◆ **Task description**
Using the entries below, copy out all lines where "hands" is found.

[Supplied data Boundary: Start]

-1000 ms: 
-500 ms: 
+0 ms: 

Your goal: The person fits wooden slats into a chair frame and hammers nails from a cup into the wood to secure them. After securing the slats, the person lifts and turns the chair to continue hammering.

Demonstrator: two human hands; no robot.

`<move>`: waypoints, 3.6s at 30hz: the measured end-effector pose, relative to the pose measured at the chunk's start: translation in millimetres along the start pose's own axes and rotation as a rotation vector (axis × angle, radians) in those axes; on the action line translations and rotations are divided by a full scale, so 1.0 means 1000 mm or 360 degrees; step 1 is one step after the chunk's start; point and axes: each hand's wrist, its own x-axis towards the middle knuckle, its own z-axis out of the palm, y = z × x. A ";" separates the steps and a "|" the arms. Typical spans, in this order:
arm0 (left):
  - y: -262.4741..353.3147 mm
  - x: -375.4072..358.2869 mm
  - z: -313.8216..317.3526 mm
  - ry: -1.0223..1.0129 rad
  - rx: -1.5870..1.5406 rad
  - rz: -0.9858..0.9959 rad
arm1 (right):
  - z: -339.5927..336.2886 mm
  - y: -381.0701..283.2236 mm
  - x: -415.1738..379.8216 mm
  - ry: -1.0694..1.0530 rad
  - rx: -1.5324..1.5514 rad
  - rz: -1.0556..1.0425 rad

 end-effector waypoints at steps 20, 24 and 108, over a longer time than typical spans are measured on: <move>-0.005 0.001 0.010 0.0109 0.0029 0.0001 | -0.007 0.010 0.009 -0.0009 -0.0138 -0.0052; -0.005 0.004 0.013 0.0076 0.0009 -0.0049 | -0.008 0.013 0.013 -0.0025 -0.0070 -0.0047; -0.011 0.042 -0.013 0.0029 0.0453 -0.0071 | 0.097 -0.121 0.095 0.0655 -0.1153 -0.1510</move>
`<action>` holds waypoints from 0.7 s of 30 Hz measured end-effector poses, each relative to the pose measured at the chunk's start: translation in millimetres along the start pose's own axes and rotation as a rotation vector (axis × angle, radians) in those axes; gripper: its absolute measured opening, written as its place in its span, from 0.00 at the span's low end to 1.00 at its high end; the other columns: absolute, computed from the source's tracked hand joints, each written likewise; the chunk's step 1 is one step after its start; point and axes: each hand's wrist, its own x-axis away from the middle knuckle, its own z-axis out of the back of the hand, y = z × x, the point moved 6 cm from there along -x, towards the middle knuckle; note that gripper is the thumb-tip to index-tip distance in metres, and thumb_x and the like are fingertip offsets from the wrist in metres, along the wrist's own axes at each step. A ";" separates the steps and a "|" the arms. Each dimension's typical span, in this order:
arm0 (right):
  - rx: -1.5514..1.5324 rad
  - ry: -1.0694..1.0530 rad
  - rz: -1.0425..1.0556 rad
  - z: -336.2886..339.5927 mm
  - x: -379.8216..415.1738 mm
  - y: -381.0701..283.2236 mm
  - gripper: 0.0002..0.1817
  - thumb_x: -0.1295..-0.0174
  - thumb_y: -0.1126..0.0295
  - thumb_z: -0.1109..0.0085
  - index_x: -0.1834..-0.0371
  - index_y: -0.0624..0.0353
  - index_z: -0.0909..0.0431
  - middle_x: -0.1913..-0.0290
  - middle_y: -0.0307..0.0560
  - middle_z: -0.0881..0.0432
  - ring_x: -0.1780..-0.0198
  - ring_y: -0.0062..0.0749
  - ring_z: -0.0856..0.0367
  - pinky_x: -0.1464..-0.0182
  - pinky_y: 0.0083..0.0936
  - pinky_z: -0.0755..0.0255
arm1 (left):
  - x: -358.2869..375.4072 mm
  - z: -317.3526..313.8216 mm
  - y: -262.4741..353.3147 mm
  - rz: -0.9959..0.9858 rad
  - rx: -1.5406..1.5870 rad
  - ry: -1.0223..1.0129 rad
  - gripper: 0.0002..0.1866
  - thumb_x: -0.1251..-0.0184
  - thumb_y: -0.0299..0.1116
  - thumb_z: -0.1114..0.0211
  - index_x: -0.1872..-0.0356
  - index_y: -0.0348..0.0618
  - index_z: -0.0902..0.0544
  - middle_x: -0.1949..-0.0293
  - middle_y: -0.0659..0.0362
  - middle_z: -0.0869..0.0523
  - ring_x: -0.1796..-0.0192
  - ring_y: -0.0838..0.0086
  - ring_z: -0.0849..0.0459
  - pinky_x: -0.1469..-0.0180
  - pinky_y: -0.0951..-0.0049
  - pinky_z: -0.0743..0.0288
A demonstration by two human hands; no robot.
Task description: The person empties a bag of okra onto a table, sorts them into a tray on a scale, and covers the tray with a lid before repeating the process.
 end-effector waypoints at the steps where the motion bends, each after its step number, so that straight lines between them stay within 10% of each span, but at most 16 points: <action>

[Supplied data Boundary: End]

◆ **Solution to the exercise**
Demonstrator: two human hands; no robot.
A demonstration by two human hands; no robot.

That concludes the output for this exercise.